I remember huddling in Chase’s shower sobbing after perfectly good sex. I see my body curled into a ball, fetal, at the base of a hand-drawn tree in my closet. I smell the hair burning, the smoke curling around my memories. My peace of mind, up in flames.
Are you leaking, Lo?
Drip. Drip. Drip.
“I don’t know why now,” I say, sudden and without any context, but she seems to understand. “I’ve been fine. For years, I’ve been fine.”
“I was fine, too,” she says. “I’m Marsha, by the way.”
“Lotus,” I offer.
“Nice to meet you, Lotus. I’m a survivor, but also a licensed therapist. I run this support group for survivors of childhood sexual abuse,” she says. “So what brought you here tonight?”

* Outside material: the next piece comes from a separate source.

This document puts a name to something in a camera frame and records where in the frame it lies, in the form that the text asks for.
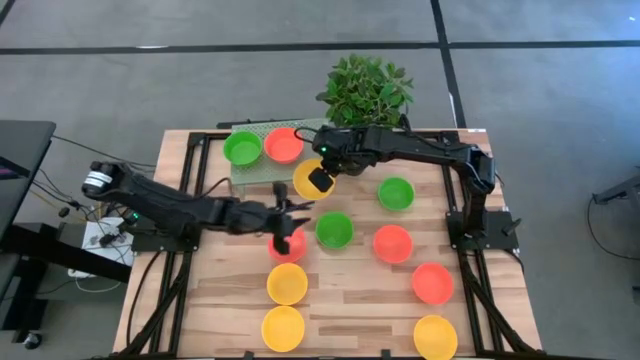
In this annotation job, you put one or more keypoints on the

“I‘ve been having some, uh . . . issues with sex. Things I’ve never dealt with before.”
“That’s not surprising. It’s where the injury took place, so for many of us, for most of us, our sexuality is affected. It is the thing that was deeply violated.”
“I thought I’d escaped all that. I’ve had sex for years and been okay. I mean, I put sex in a category, but I enjoyed it.”
“What was this category?” she asks, eyeing me closely. “Articulate it for me.”
“Sex was for my pleasure,” I say, swallowing hard, my mouth suddenly dry. “Do you mind if I . . .” I wave my hand at a line of water bottles on the table.
“Sure.” Marsha nods to one of the chairs in the small circle. “Have a seat, too.”
I hesitate. We’re talking, but I still feel like I could make my escape if I need to. Sitting down indicates we might be here for a while. And I’m not sure I want to be here much longer, but I grab a water and sit down. When I take the seat, Marsha smiles, but does a decent job hiding her satisfaction.
“So sex was for your pleasure,” Marsha says, picking up where I left off. “Sounds good so far.”
“It was.” I laugh, but
it holds no real humor. “I know a lot of survivors have trouble with sex, but I’ve always enjoyed it.”
“Good for you, and yes. You’re right. I, for example, didn’t have my first orgasm until I was thirty-three.”
My mouth is hanging open, and I know it’s rude and insensitive, but damn. I can’t imagine. “Not even . . . touching yourself?”
“Masturbation was a big part of my recovery,” she says, her eyes never wavering while she shares such sensitive information. “I couldn’t experience pleasure with someone else’s hand. I had to feel safe with my own first.”
She tilts her head and winks. “Don’t worry. With a lot of therapy, hard work, and a very patient partner, things are much better in that department now,” she says. “A lot of relationships don’t survive the recovery process because we need so much control, and our partners can’t take it. Control related to our triggers, to the effects of our trauma. Sex requires a lot of trust. We forget how much sometimes—forget the magnitude of sharing ourselves that way.”
“I never had trouble trusting someone else with my body,” I say, frowning, wondering if something is wrong with me, with the way I processed everything. “But I could never trust them with anything else. No real . . . intimacy, I guess. I made sure they knew it was just sex. I’ve never allowed myself to feel anything else, but lately, that hasn’t been satisfying.”
“Part of healthy sexuality is knowing you are loveable and worthy even if you don’t offer yourself sexually,” Marsha says. “There can’t be real intimacy without some love or affection. If you blocked those completely, sex may have started to feel . . . transactional or purely a physical release.”
Marsha offers a one-sided grin. “If we have some time together, I’m sure we can dig around and figure out what you’ve done to survive. That’s all any of us do. We find ways to regain, or at least, to feel that we regain the control that was taken from us. We were helpless and are constantly looking for ways to make sure we’re not in that position again. Some people become hypersexual. Some can’t have sex at all.”